Third, even under the view that backup copy means backup from the user’s perspective, I’m not persuaded by Justice Hearn’s argument that no back up existed because “apparently [Jennings] did not download them or save another copy of them in any other location.” The problem is that another copy of the e-mail was generated: Jennings could not read a copy of the e-mail unless Yahoo!’s software generated a copy and sent it to him on whatever computer he was using to read his e-mail. Whether or not Jennings permanently saved the copy, he certainly had the copy when he read the message. I don’t know why the e-mail on the server couldn’t be a backup of that copy even if the user’s perspective controls.
Fourth, this is an issue that really calls out for U.S. Supreme Court review. Internet providers often have a national customer base. A provider in one state or circuit can have millions of customers in any other state or circuit. Given the national customer base, any disagreement among lower courts causes major headaches: ISPs don’t know which rule to follow. Making matters even more worrisome, it’s not at all clear whether the legal standard should be based on where the litigation arises or where the ISP is located. United States v. Weaver, 636 F. Supp. 2d 768 (C.D. Ill. 2009), nicely raised the problem: If the rights concerning records held by an ISP in California are litigated in Illinois, Weaver held, the Illinois court is not bound by the interpretation of the Ninth Circuit. Under that approach, the privacy protection varies based on where the litigation arises, which can be almost anywhere. That kind of dynamic creates a strong need for a uniform reading of the statute.

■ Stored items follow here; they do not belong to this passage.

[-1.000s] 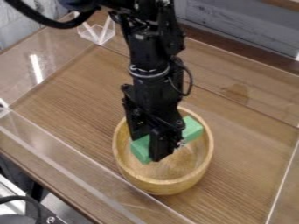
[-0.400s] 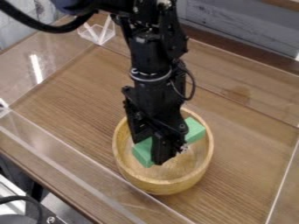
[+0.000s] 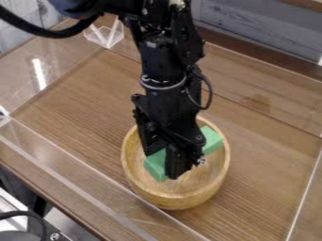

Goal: Put the green block in the brown bowl

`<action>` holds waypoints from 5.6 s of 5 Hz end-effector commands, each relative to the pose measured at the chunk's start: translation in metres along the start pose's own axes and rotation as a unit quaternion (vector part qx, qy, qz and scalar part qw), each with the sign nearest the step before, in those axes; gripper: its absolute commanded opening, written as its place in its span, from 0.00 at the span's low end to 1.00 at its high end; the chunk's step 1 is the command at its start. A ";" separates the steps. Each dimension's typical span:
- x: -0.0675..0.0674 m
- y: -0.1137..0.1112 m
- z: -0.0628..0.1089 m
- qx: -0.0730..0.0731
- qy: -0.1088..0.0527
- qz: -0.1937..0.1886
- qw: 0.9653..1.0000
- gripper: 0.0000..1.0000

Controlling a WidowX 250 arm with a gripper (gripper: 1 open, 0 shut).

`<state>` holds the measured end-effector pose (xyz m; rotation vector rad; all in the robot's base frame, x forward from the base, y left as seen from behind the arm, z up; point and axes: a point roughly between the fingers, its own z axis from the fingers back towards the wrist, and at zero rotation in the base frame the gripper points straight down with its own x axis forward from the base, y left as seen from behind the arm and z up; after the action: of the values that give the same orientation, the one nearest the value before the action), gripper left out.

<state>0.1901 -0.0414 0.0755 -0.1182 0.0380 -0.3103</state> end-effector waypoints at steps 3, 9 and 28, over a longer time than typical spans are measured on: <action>0.006 -0.003 0.012 0.000 -0.030 0.002 1.000 0.00; 0.010 -0.002 0.011 -0.008 -0.040 0.018 0.999 0.00; 0.073 0.014 0.023 -0.023 -0.068 0.022 0.997 1.00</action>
<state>0.2559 -0.0468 0.0832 -0.1857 -0.0375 -0.2453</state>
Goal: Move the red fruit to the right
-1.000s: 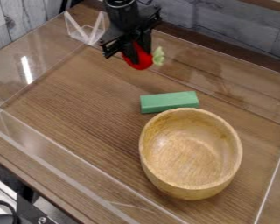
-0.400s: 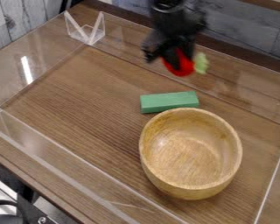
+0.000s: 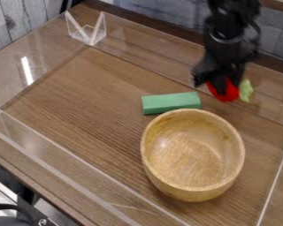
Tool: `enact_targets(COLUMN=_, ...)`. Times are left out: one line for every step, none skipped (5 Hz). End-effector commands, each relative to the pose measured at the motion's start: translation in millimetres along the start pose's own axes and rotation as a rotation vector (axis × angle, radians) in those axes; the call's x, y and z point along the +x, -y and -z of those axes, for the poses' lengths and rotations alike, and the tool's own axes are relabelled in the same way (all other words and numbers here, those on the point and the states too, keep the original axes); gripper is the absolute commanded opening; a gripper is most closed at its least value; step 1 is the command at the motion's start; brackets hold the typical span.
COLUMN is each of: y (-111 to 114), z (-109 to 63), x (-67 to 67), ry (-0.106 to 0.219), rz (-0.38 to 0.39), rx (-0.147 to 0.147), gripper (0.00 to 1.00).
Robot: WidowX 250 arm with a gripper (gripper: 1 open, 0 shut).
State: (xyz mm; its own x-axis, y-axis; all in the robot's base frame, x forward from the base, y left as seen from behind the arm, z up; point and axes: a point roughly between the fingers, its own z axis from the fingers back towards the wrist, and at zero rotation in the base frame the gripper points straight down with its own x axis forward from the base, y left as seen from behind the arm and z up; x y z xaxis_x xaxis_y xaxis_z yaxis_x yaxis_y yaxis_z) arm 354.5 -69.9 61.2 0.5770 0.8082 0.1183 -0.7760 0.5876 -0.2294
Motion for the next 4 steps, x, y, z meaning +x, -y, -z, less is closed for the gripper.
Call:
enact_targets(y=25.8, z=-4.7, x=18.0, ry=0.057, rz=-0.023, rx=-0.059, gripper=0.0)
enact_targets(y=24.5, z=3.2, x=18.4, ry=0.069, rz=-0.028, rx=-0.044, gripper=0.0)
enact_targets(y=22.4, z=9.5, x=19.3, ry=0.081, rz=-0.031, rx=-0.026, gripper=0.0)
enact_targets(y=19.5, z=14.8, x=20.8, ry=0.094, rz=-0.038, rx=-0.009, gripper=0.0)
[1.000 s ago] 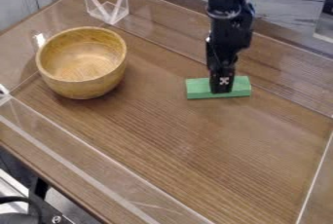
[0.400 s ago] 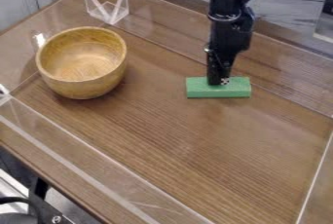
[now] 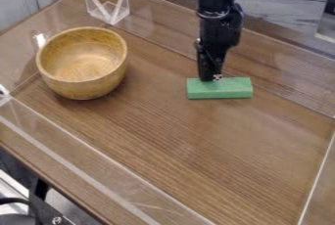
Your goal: Put the green block in the brown bowl
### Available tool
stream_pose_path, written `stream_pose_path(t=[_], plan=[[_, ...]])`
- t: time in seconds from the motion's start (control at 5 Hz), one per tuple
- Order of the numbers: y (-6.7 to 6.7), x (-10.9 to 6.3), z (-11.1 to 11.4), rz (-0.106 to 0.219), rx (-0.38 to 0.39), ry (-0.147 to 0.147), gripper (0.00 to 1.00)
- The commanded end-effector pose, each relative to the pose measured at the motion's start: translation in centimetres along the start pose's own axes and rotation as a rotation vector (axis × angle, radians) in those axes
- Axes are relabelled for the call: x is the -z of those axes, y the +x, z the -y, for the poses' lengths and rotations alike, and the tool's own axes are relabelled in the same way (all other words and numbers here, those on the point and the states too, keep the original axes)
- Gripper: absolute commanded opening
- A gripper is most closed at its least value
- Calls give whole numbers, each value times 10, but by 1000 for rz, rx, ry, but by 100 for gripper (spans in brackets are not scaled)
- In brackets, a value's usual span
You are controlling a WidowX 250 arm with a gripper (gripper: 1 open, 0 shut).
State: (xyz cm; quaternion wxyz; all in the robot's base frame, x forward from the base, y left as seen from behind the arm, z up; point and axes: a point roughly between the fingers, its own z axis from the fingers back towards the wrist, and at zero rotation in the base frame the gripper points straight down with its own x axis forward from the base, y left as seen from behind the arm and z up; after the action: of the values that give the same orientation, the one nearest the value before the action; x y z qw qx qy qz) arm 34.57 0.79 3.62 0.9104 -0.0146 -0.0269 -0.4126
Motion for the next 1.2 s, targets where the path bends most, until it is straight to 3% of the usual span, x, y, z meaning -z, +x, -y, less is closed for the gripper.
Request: stream_pose_path(t=[0.0,0.4,1.0], plan=[[4,-23,0,32,-2,40,0],[-1,-10,1,32,10,33,0],[-2,-26,12,25,95,12,0]])
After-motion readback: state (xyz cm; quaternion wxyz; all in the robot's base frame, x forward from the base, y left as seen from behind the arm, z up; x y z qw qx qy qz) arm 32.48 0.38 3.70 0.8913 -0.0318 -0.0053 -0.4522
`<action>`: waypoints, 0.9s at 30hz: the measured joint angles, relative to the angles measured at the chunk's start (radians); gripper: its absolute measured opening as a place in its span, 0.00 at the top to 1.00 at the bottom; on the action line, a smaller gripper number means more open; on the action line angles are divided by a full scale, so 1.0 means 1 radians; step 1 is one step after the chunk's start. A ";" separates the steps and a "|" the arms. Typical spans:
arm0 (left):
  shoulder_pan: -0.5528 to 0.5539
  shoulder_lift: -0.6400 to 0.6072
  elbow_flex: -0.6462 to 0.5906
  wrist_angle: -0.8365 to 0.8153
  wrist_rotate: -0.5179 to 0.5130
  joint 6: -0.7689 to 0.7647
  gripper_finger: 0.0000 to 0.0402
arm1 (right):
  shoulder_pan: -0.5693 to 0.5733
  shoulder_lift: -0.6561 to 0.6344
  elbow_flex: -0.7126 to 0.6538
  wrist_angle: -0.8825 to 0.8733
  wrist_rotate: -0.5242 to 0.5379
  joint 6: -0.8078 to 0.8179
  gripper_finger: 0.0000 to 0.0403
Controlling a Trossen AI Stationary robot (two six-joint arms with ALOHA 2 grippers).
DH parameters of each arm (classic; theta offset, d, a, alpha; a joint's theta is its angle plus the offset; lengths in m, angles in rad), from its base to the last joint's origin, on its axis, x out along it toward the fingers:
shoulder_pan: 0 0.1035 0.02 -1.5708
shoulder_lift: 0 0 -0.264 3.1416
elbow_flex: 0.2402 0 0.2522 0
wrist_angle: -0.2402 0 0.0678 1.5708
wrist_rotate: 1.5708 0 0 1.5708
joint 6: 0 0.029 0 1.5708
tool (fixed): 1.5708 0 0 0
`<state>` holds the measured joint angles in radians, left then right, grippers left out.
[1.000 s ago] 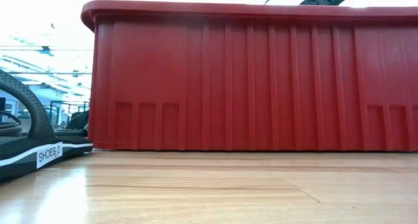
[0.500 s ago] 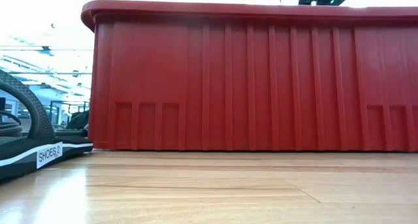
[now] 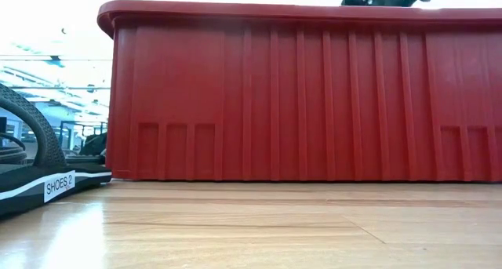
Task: Pick and place slides into bin
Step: Stack the black slipper on top of the black slipper
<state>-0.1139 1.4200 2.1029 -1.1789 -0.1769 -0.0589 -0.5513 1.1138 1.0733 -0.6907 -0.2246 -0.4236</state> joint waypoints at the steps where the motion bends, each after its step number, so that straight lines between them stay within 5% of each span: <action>1: 0.000 0.000 0.000 0.000 -0.001 -0.005 0.98 | 0.005 -0.022 0.000 0.044 -0.026 0.010 0.53; 5: 0.000 0.001 0.000 -0.013 0.015 -0.001 1.00 | 0.043 -0.112 0.000 0.265 -0.179 0.110 0.62; 11: 0.000 0.001 0.000 -0.142 0.020 0.010 0.97 | 0.185 -0.198 0.001 0.520 -0.217 0.323 0.96; 19: -0.024 0.001 0.000 -0.274 0.182 0.010 0.99 | 0.476 -0.154 0.001 0.590 -0.051 0.568 0.99; 27: -0.276 0.001 -0.135 -0.125 0.355 -0.001 0.99 | 0.629 -0.027 0.000 0.616 0.176 0.678 1.00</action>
<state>-0.3895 1.4206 1.9682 -1.3043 0.1785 -0.0604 0.0772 1.0863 1.0737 -0.0746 -0.0485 0.2539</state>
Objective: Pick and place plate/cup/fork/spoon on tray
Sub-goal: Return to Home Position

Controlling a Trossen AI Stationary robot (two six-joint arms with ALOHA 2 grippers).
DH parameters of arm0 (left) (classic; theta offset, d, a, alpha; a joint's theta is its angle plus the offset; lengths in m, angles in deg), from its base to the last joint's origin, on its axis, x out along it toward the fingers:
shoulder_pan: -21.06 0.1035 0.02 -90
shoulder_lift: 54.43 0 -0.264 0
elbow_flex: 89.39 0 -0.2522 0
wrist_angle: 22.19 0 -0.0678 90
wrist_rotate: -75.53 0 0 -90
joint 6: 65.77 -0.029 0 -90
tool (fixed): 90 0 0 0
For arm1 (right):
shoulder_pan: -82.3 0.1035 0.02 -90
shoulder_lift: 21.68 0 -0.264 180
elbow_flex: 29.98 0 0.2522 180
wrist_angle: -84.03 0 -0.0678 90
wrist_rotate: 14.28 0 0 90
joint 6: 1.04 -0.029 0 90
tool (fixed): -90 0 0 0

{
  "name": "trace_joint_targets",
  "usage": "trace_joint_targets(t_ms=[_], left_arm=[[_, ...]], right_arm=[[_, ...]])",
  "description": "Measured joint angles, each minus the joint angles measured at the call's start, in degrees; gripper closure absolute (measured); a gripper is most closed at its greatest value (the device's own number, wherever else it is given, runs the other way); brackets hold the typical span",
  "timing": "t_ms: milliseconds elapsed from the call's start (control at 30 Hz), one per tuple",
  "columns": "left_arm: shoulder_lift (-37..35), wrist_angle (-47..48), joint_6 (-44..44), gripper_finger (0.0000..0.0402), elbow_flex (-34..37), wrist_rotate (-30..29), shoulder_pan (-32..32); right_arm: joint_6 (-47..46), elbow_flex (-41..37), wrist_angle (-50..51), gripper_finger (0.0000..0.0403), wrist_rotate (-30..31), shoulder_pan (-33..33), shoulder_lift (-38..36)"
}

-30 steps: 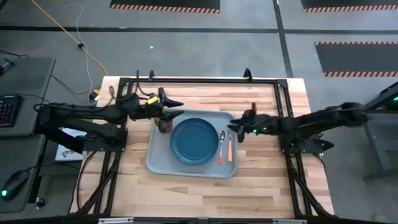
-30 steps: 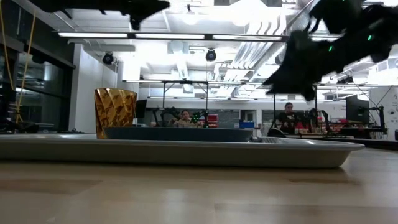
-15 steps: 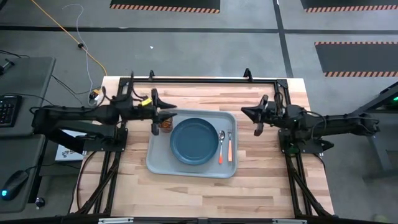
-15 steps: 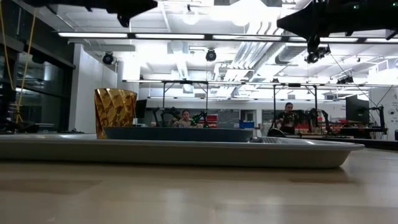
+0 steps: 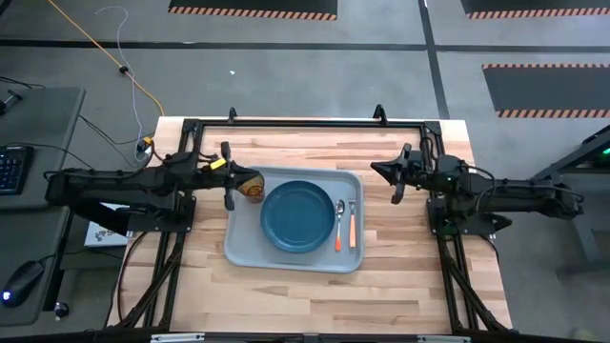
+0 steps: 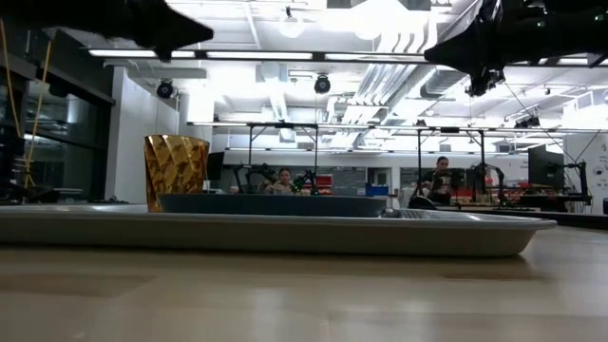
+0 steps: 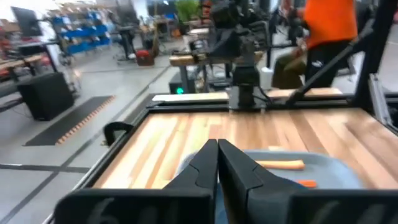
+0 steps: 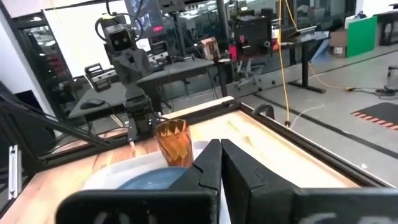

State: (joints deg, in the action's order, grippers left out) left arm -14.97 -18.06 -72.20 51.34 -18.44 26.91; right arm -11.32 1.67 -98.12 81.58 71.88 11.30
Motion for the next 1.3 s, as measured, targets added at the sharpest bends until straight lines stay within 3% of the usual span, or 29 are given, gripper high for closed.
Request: trace_joint_targets(t_ms=[233,400,667,933,1100,1300], left_arm=[[-7.38,-16.84,3.09,0.0401,17.16,0.02,1.97],[-12.90,-18.06,4.49,0.0401,24.91,-0.62,1.33],[-19.84,-5.16,4.96,0.0401,24.84,-3.12,-1.76],[-23.91,-5.35,4.80,0.0401,24.83,-4.29,-4.06],[-25.07,-5.95,6.25,0.0401,24.83,-4.24,-4.46],[-24.96,-5.56,9.22,0.0401,24.83,-4.15,-4.46]], right_arm=[[-0.20,0.00,0.34,0.0402,-4.47,-2.42,-0.05],[-0.63,0.00,1.45,0.0402,-9.67,-4.31,-0.07],[-0.55,0.04,11.38,0.0403,-13.42,-8.11,-3.41],[0.56,0.04,31.04,0.0403,-15.99,-10.07,-21.02],[-2.88,-0.06,26.18,0.0403,-11.70,-7.77,-29.34],[-1.98,-8.79,10.37,0.0403,-9.84,-2.09,-26.26]])
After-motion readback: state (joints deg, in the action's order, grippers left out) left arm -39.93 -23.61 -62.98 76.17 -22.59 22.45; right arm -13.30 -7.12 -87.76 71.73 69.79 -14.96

Finally, for the novice reader who tries to wade in to this, there are some misstatements in some of the opinions about the different arguments and positions which might cause some confusion. For example, Justice Hearn misstates the basis of the “traditional view” of the definition that has been adopted by DOJ. That view is not that both (a) and (b) must apply, but rather that (b) refers to back up copies of e-mails in (a). I realize that’s just a quibble, but I figured I would flag the point for interested readers.